​Cybercrime: Understanding the Threat - Delivering a Response

The AFP's Commander David McLean is the Manager Cyber within the Australian Federal Police Organised Crime and Cyber portfolio. He started his presentation at Oceania CACS conference defining the adversaries as issue-focussed groups or hacktivists, nation state actors and organised criminals.

The threat environment, he says, is focussed on several key intrusions and attacks including the use of remote access tools, altering holes, malware, ransomware, DDoS and hacktivism.

He says the outlook is focused on increasing numbers, sophistication, specialisation, commercialisation and the destructive capability of attacks.

The government's response, he says, has resulted in the establishment of the ACSC, the Australian Cyber Security Centre, with the closer working of the AFP with other agencies. While some moves were made for agencies to work more closely over a decade ago this was, McLean says, ahead of its time.

Although that initiative was replaced with a more agency-based response methodology, it has since been brought back through the ACSC. There is also increased liaison and cooperation with international agencies, in particular with the United States and United Kingdom, as well as working more closely with Australian state-based law enforcement agencies.

On local cooperation with state-based police forces, McLean says there's no central environment for bringing together the different agencies. This makes it challenging to manage some incidents. However, a national law enforcement strategy was minted in 2013 but that needs to be reviewed in light of the more recently released national cybersecurity strategy.

The AFP's focus is on serious, organised criminality McLean says. "If it's not serious or organised, we're not doing it".

One of the challenges, says McLean, is finding appropriate training for law enforcement personnel. This is complex because there are around 60,000 police officers nationally. And while cybercrime professionals are well trained, there's a need to increase the base level of understanding for officers with a broad level of computer and cybercrime literacy.

He says there's no cohesive understanding of what constitute cybercrime in Australia. For example, while the theft of an iPad is unfortunate, he says, it's not cybercrime.

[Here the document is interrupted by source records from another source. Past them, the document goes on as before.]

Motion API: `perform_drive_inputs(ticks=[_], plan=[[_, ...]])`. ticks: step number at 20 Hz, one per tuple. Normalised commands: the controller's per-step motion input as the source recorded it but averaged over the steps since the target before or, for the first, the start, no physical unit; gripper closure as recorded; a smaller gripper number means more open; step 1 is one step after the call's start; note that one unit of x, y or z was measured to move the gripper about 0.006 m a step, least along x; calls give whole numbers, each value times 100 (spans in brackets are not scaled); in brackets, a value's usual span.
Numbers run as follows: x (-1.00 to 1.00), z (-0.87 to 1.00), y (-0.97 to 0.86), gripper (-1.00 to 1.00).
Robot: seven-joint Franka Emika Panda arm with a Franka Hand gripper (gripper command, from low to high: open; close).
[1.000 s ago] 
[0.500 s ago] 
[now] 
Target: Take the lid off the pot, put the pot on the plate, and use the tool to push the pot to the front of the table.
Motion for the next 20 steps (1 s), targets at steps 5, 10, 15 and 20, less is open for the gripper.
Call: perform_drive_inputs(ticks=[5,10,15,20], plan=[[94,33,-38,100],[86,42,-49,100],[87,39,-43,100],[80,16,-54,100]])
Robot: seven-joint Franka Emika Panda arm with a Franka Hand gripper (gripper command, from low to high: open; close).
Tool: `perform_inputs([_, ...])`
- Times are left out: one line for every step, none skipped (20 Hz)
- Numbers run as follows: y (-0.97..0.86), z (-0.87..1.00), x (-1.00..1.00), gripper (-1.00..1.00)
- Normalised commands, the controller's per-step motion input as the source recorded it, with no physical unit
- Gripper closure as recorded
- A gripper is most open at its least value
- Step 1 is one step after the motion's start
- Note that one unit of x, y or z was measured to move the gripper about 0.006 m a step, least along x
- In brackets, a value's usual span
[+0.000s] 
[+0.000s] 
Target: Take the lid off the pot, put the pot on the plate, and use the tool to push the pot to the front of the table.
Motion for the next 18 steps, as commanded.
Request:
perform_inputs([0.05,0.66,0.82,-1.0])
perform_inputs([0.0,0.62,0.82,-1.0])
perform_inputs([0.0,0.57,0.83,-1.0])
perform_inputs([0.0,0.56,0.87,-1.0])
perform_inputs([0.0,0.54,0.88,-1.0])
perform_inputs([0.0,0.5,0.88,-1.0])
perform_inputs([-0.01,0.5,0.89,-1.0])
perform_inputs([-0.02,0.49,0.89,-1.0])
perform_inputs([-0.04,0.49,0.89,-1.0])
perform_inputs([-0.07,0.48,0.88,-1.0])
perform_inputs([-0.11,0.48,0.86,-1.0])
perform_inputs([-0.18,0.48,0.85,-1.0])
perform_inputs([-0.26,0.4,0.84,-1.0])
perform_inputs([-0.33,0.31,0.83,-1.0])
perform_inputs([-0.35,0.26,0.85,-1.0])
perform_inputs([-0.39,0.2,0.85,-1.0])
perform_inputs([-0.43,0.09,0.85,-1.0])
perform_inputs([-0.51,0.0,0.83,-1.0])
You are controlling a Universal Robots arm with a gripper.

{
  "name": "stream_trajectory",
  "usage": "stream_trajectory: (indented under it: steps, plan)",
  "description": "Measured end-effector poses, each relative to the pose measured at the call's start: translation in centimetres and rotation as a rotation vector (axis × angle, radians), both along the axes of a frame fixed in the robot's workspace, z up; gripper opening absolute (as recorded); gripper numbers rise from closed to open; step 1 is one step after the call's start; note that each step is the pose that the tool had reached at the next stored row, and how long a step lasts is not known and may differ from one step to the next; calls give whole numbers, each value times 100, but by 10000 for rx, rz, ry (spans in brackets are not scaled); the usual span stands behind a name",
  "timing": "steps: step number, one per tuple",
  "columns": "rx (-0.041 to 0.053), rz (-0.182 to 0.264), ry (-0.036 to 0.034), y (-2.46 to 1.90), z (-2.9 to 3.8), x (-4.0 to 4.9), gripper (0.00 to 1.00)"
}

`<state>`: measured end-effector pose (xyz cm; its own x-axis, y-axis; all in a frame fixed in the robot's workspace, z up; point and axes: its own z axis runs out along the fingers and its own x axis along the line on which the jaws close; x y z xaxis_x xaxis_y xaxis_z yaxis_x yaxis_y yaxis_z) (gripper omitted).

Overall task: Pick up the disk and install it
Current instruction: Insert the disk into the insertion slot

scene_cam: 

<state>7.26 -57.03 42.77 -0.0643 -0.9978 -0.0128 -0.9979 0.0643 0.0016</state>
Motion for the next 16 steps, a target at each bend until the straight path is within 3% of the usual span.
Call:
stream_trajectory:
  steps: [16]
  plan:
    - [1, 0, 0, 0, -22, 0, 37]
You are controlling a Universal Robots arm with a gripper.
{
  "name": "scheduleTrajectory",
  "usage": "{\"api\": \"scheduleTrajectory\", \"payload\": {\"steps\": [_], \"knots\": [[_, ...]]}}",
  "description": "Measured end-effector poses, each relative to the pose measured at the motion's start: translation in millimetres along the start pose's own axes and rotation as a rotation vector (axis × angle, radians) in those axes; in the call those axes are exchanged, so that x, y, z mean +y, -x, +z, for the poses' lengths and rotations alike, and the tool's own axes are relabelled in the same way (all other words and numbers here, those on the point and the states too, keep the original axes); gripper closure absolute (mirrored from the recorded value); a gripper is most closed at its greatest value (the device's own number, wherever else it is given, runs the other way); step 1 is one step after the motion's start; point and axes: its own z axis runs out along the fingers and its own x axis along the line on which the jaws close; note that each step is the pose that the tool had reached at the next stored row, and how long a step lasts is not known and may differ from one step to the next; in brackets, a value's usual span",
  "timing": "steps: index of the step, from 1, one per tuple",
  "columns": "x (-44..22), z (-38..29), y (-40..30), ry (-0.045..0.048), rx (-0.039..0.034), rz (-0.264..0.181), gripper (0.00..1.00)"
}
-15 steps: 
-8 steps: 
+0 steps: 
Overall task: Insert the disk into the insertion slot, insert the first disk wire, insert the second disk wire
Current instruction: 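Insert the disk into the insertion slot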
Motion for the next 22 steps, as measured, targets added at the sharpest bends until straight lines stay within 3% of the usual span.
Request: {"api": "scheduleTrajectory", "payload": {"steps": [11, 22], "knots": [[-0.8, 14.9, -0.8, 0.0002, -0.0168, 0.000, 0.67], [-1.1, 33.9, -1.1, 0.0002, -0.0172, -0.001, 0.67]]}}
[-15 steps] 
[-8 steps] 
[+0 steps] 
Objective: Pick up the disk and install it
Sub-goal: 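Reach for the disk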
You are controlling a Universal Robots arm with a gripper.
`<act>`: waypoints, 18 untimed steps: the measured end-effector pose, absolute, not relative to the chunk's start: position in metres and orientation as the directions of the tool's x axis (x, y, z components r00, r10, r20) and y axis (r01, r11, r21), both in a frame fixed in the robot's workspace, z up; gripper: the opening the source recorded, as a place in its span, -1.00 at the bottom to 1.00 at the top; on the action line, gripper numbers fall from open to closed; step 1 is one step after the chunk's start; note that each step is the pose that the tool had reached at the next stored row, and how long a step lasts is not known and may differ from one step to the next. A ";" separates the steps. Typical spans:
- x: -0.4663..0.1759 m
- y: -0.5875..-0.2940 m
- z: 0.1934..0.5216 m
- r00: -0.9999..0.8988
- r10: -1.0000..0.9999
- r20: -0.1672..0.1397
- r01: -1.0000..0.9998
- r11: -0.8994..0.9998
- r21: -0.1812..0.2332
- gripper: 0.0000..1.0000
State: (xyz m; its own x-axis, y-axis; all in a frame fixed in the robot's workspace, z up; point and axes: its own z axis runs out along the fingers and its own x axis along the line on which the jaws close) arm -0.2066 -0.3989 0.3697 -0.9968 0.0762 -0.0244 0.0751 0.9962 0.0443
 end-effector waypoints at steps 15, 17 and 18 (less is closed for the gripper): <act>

McLean says there's a strong will to get this right, with a new training program being designed and rolled out to officers. Also, he says there is a great deal of technical expertise within the AFP but they are currently working in different roles. By giving them opportunities in dealing with cybercrime, he feels he could reinvigorate their careers. This is important as the AFP is not able to pay commercial pay rates so creating exciting opportunities within the agency is critical for retaining skills.

The government's cybersecurity strategy has put cybersecurity on the national agenda with promises of funding, a new headquarters and resources for improving the country's cyber-threat response capability.

How all this will all come together is not completely clear, McLean says. But he is confident the right building blocks are being assembled, particularly when it comes to building the skills so we become a cyber smart nation.

McLean says the FP's aim is not to be the biggest cybercrime agency in the world. But he aspires to be a highly competent and motivated agency.